1) Antibalas — Talkatif — (Ninja Tune): The Antibalas Afrobeat Orchestra of renegade funkateers hijack George Clinton’s Parliament mothership for an ethnodelic, polyrhythmic journey into the steamy jungles of Mama Africa. Roll over Dark Magus, and tell Fela Kuti the news.
2) Steve Earle — Jerusalem — (E-Squared/Artemis): What makes a man start fires? He clearly knew what sticks he was rubbing together when he recorded “John Walker’s Blues.” But the album as a whole is suffused in the sort of deep sadness that only those artists who feel life so much that it hurts are able to convey. By balancing an empathetic lyrical outlook with musical arrangements that rank among his edgiest since Copperhead Road, Earle’s crafted the year’s best Sept. 11-themed album.
3) Sigor Rós — ( ) — (MCA/Universal): Like a lover so skilled at delaying orgasm that the holding back becomes the center of gratification, Iceland’s prog torchbearer Sigur Rós is all about caressing the G-spot and prolonging the moment into infinity. The group flits near the free-soaring folk/jazz of Tim Buckley, the aquatic ethereality of the Cocteau Twins and the oceanic post-rock of Mogwai, practicing sustain and near-release — ecstasy, by any other name.
4) Ed Harcourt — Here Be Monsters — (Capitol): With arrangements as trippingly dark and orchestral as the Flaming Lips’, cerebrally provocative lyrics on par with some of Tom Waits’ or Randy Newman’s and a general production ethos descended from Brian Wilson, Todd Rundgren and Sir George Martin, Harcourt’s debut is the bravest, most compelling UK export since OK Computer.
5) The Cynics — Living Is The Best Revenge — (Get Hip): Pittsburgh garage-punk kings are back, whipping up stellar covers of the Electric Prunes, the Satans and the 13th Floor Elevators alongside a slew of primo originals that slam Yardbirds-style raveups into Alice Cooper Group skree while doing the interstellar choogle.
6) Out Hud — S.T.R.E.E.T. D.A.D. — (Kranky): Post-rock? Post-punk? Post-puh! We don’t need no steenkin’ post-whatever. Brooklyn’s O.H. channels everything from A Certain Ratio’s punk-funk to New Order’s electro throb to the classic On-U Sound dub-hop stylee to Can’s vintage prog-jazz fusion, simultaneously freeing the proverbial ass and mind.
7) Fanny — First Time In A Long Time — (Rhino Handmade): An all-female outfit from the mid-’70s, Fanny now gets the box set treatment, four albums’ worth along with a ton of live and unreleased recordings. This blues-etched, glam-punk garage pop clearly foreshadowed what was to come with the Runaways, Bangles, Go-Gos, Hole, Babes In Toyland, L7, Sleater-Kinney, Donnas and more.

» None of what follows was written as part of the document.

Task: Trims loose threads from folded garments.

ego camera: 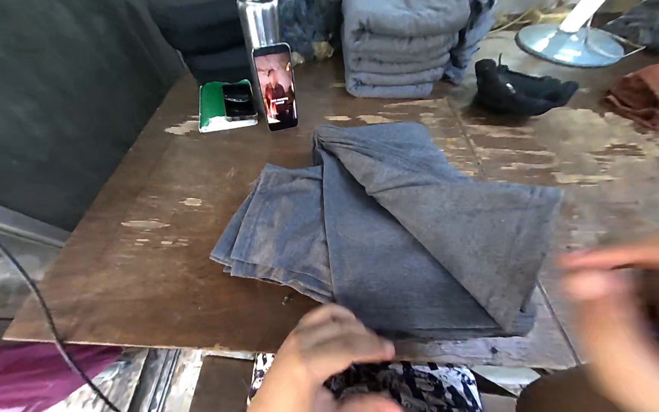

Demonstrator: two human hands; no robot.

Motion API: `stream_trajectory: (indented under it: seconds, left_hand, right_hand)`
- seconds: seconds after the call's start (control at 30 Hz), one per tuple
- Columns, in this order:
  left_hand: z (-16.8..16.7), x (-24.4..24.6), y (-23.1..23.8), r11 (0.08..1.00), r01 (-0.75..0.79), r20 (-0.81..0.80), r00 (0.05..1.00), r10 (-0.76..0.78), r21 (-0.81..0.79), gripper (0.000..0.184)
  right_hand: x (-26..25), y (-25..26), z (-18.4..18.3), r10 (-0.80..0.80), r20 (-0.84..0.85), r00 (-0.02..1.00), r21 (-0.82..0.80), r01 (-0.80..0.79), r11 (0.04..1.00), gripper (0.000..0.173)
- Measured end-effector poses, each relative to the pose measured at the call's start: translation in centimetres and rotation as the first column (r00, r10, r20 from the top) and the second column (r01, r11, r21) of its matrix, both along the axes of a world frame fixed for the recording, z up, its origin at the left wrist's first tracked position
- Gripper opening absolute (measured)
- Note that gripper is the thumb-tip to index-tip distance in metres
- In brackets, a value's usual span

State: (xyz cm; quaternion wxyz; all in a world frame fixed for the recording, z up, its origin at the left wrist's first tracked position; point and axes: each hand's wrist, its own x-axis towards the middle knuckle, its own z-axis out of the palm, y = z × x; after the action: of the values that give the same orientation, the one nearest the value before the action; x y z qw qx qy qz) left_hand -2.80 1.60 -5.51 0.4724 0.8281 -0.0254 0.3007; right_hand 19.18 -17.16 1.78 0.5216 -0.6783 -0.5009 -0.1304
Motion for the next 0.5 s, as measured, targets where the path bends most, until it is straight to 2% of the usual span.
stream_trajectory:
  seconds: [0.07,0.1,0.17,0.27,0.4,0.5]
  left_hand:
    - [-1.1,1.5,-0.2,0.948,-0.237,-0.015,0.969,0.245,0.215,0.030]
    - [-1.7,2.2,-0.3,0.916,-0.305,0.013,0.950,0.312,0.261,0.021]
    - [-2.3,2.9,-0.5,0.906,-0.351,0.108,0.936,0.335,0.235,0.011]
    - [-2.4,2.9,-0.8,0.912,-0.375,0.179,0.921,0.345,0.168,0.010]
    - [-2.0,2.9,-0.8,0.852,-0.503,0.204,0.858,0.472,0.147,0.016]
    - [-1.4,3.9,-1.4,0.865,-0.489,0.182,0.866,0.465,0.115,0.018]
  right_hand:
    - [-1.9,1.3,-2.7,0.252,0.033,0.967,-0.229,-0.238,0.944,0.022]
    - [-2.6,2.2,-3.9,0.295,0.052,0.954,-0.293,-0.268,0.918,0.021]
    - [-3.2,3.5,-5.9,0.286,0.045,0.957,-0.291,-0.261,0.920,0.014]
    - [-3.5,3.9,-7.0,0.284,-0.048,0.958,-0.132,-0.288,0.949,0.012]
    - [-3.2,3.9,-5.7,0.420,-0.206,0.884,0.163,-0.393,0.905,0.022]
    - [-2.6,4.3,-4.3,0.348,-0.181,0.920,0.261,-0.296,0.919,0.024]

8) Patti Smith — Land 1975-2002 — (Arista): As an artist, Smith isn’t much concerned with fucking with the past – just with the future, and plenty of that. Observes Susan Sontag, in the liner notes, of Smith, “Women were sassier, and felt sexier. Because of you, precious friend. The music spread everywhere. In the mouth. In the armpits. In the crotch.”
9) Flaming Lips — Finally the Punk Rockers Are Taking Acid 1983-1988
The Day They Shot A Hole in the Jesus Egg 1989-1991 — (Restless/Ryko):
The Lips’ quest to paint their fans’ minds in Technicolor didn’t simply materialize out of thin air with The Soft Bulletin. Recorded evidence stretching as far back as to 1984 suggests the Lips had already mastered the rudiments of unscrewing noggins and ladling in the Day-Glo goop. The then-now contrast is like the difference between the Beatles playing amped-up R&B at Hamburg’s Star Club and crafting Sgt. Pepper’s in a London studio, but the thrill of discovery is sublimely visceral.

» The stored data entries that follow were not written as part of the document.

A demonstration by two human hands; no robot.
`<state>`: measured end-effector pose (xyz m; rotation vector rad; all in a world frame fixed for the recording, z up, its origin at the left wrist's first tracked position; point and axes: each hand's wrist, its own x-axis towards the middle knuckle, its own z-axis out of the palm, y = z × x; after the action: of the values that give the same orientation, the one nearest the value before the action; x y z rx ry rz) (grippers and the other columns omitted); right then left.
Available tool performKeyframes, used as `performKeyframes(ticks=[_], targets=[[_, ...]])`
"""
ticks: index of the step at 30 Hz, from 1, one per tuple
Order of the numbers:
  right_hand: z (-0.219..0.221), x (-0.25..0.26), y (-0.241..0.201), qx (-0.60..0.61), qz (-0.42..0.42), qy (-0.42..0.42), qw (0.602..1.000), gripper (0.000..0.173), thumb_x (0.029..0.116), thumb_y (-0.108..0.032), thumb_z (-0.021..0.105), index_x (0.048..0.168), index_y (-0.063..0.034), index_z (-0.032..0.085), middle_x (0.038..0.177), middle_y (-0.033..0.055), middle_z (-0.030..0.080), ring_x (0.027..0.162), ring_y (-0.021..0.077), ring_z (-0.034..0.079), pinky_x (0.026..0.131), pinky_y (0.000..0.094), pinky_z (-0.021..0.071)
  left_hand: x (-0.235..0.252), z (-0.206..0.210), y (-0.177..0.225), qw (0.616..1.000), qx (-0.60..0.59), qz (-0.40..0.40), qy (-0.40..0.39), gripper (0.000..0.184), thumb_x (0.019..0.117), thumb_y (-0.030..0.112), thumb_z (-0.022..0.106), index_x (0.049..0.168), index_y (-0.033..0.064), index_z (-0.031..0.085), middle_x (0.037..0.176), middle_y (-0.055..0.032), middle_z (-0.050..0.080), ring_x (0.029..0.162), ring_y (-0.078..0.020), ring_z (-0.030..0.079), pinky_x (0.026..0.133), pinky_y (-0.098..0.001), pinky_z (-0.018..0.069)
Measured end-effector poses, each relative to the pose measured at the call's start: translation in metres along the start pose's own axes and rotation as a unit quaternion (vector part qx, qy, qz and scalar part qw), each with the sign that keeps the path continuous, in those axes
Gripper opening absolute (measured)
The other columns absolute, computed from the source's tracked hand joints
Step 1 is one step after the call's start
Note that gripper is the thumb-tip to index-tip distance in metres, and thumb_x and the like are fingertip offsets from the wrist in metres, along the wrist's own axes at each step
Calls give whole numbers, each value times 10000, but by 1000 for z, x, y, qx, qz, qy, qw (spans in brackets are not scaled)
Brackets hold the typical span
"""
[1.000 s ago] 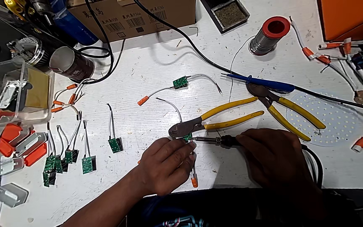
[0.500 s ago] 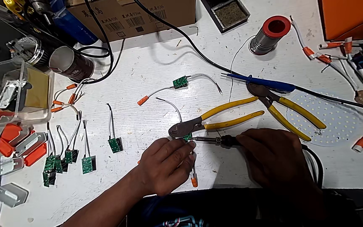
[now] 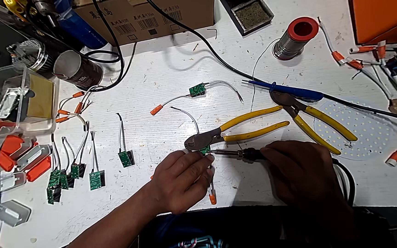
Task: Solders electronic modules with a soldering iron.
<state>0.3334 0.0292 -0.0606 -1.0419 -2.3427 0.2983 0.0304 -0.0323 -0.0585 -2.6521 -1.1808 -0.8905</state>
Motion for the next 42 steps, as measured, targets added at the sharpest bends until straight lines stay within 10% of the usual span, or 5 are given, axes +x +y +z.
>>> performKeyframes(ticks=[42], targets=[[0,0,1,-3,1,-5,1000,247,1036,-190,507,1197,-153,690,1057,84,705,992,241,634,913,466,411,0,0,0,1000,-3,-1,3,97,1022,124,593,1096,90,646,1157,-103,753,1029,-236,686,837,-369,489]])
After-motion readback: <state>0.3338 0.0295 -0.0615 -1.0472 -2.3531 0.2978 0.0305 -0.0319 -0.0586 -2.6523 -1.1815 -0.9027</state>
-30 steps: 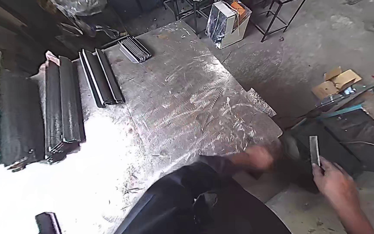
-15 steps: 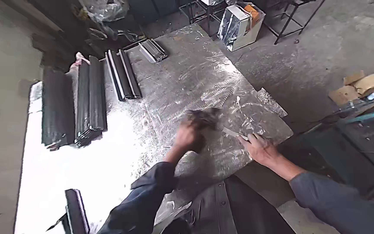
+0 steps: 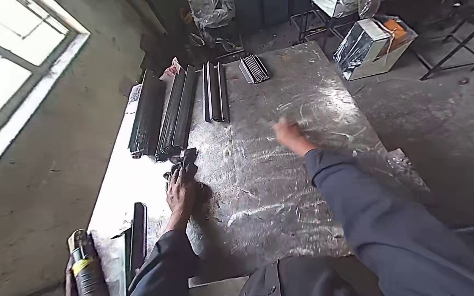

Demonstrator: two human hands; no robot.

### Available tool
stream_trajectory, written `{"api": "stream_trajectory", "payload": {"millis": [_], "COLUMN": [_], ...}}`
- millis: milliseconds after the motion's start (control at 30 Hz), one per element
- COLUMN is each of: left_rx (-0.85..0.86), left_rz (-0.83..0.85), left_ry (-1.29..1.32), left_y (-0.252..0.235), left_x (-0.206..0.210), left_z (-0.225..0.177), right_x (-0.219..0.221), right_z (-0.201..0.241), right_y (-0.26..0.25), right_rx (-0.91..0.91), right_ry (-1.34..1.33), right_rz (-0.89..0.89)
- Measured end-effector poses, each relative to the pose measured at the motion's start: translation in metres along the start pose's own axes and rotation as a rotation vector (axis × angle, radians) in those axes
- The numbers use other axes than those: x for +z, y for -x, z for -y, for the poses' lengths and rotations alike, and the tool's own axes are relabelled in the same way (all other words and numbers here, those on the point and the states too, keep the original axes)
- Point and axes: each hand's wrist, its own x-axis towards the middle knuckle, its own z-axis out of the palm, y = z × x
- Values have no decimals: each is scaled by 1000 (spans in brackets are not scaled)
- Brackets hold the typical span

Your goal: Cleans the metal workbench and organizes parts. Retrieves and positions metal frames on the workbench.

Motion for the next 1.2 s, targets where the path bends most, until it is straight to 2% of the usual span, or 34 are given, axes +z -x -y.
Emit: {"api": "stream_trajectory", "payload": {"millis": [33, 67, 100, 133, 167, 233, 267, 300, 333, 367, 400, 467, 533, 600, 633, 700, 733, 800, 867, 900, 933, 1000, 1033, 1100, 1167, 1200], "left_rx": [4, 8, 8, 10, 17, 39, 40, 47, 53, 58, 64, 66, 52, 33, 29, 30, 33, 35, 37, 37, 35, 41, 64, 124, 209, 271], "left_rz": [-7, -10, -11, -12, -19, -43, -53, -66, -79, -91, -103, -113, -101, -101, -99, -94, -95, -93, -66, -50, -40, -9, -2, -2, 22, 50], "left_ry": [-1, 5, 16, 31, 46, 73, 73, 74, 80, 88, 97, 112, 116, 131, 135, 136, 124, 101, 111, 123, 132, 105, 64, 17, 35, 45], "left_y": [1, 0, 0, 2, 3, 4, 5, 5, 4, 3, 2, 3, 6, 4, 3, 3, 3, 3, 3, 3, 4, 7, 7, 5, 13, 22], "left_x": [1, 0, -1, -1, 0, 3, 4, 4, 4, 3, 1, 0, 0, 0, 1, 1, 1, 3, 2, -1, -5, -11, -10, -8, -10, -11], "left_z": [2, 5, 6, 8, 9, 10, 12, 13, 14, 12, 11, 9, 9, 8, 6, 6, 8, 12, 11, 8, 4, 1, 1, 5, 10, 11], "right_x": [19, 44, 67, 81, 90, 85, 70, 45, 4, -70, -109, -137, -144, -132, -122, -90, -66, 0, 68, 88, 97, 98, 97, 97, 90, 83], "right_z": [26, 42, 49, 46, 32, -30, -70, -108, -135, -138, -143, -157, -182, -216, -219, -192, -171, -138, -122, -117, -116, -140, -170, -240, -268, -259], "right_y": [-8, -23, -41, -63, -94, -174, -203, -212, -198, -166, -139, -93, -64, -36, -18, 30, 61, 129, 197, 227, 254, 301, 324, 378, 433, 453], "right_rx": [-189, -385, -532, -599, -580, -339, -191, -61, 62, 314, 491, 722, 773, 612, 522, 357, 261, 29, -267, -310, -234, 178, 409, 763, 981, 1008], "right_ry": [72, 139, 191, 213, 218, 209, 162, 89, 52, 87, 92, 107, 113, 71, 59, 51, 98, 225, 249, 247, 241, 216, 194, 191, 147, 114], "right_rz": [24, -23, -74, -126, -202, -370, -431, -491, -456, -25, 44, -103, -175, -302, -330, -257, -167, -32, -212, -275, -291, -219, -197, -276, -291, -292]}}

10) Lou Reed — Live Take No Prisoners — (Arista/BMG Heritage): While the rest of you are spuzzing in your jeans over the concurrent reissue of Uncle Lou’s legendary ’72 glam-fag opus Transformer, I’ll be content to hang around the trailer and beat my girlfriend while the provocateur-punk of his 1978 live album spins. Its first time ever on CD in the US, you get Reed’s wildly extemporaneous flights of lyric improv and his “fuck you/no, fuck you!” style of stage patter alongside scorched-earth renditions of classic material, from “Sweet Jane” to “Street Hassle” to “Walk On The Wild Side.” ’Nuf said.
W. Kim Heron
1) Andrew Hill — A Beautiful Day — (Palmetto)
2) Dave Holland — What Goes Around — (ECM): It was a brassy blast of a year for big bands with these two leading the way. The Holland disc — which may wind up being the most acclaimed instrumental record of the year — is superbly recorded, and exponentially builds on the dynamo at its core, the aggressively swinging and mainspring-tight group that Holland has been perfecting these past several years. Still, I’m even more impressed by the Hill disc. Recorded live, it falls short of the ECM studio’s crisp sound, and the band isn’t polished to quite the same sheen, but Hill’s compositional wild cards fly, and the instrumentalists play them with cunning verve.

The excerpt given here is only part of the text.